# Exercise prompt:
Please report every line from the material that contains the word "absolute".
Available data Start Marker
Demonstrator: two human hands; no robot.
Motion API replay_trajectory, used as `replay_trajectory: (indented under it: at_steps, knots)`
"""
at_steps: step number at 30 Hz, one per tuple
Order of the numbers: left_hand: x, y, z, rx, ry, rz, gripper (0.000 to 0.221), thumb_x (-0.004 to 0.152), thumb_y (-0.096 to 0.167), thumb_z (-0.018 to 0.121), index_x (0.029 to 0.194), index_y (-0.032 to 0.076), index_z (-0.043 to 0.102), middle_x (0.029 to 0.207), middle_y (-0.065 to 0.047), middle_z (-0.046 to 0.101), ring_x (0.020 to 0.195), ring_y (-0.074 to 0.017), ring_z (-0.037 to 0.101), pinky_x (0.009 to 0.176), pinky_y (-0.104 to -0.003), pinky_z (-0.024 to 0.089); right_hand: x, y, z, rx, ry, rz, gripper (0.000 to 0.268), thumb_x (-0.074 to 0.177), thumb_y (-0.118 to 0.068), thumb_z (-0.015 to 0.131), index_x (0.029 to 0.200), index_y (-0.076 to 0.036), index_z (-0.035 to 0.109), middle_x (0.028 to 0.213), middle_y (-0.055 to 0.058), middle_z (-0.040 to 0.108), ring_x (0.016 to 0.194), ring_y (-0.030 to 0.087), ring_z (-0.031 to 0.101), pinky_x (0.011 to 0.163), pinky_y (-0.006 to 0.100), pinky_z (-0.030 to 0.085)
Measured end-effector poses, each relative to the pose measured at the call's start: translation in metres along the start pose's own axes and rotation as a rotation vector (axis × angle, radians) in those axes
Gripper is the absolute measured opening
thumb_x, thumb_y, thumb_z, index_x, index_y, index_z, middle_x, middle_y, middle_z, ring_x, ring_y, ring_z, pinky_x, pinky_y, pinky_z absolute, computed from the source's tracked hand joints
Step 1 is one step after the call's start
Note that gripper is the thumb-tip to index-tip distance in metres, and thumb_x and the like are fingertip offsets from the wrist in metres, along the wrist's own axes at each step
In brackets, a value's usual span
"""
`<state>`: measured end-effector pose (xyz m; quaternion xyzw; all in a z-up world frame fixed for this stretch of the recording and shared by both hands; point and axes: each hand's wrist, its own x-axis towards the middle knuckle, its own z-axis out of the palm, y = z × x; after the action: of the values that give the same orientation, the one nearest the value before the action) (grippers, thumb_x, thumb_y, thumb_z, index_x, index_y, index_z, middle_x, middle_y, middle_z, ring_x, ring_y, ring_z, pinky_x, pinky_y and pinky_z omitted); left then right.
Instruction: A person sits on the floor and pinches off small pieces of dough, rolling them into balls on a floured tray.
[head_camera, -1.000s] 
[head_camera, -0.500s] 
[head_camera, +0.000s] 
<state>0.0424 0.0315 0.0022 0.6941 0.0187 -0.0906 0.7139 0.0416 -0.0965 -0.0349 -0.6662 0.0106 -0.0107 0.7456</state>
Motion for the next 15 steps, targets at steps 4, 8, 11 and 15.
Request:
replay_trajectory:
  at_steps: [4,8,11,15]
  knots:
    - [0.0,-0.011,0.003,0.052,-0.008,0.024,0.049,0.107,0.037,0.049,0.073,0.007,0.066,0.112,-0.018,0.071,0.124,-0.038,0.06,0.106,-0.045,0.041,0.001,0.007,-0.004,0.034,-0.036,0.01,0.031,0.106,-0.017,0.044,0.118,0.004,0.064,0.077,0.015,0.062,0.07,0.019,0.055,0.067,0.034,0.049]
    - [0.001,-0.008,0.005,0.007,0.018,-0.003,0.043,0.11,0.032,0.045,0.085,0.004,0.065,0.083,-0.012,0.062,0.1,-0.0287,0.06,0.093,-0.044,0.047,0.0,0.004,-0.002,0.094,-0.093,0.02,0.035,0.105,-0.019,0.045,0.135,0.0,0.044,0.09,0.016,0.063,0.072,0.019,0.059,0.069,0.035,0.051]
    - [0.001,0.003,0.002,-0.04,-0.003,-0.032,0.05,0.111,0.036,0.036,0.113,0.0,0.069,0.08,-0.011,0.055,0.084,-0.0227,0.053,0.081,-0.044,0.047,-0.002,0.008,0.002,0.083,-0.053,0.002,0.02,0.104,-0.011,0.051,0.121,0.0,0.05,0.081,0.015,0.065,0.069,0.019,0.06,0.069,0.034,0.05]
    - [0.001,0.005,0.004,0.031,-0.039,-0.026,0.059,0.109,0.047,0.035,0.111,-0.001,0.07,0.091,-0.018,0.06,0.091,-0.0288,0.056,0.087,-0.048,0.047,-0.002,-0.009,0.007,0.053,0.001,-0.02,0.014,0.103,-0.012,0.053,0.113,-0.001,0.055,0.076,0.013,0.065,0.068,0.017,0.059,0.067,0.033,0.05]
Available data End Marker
# Answer box:
Gripper is the absolute measured opening
thumb_x, thumb_y, thumb_z, index_x, index_y, index_z, middle_x, middle_y, middle_z, ring_x, ring_y, ring_z, pinky_x, pinky_y, pinky_z absolute, computed from the source's tracked hand joints

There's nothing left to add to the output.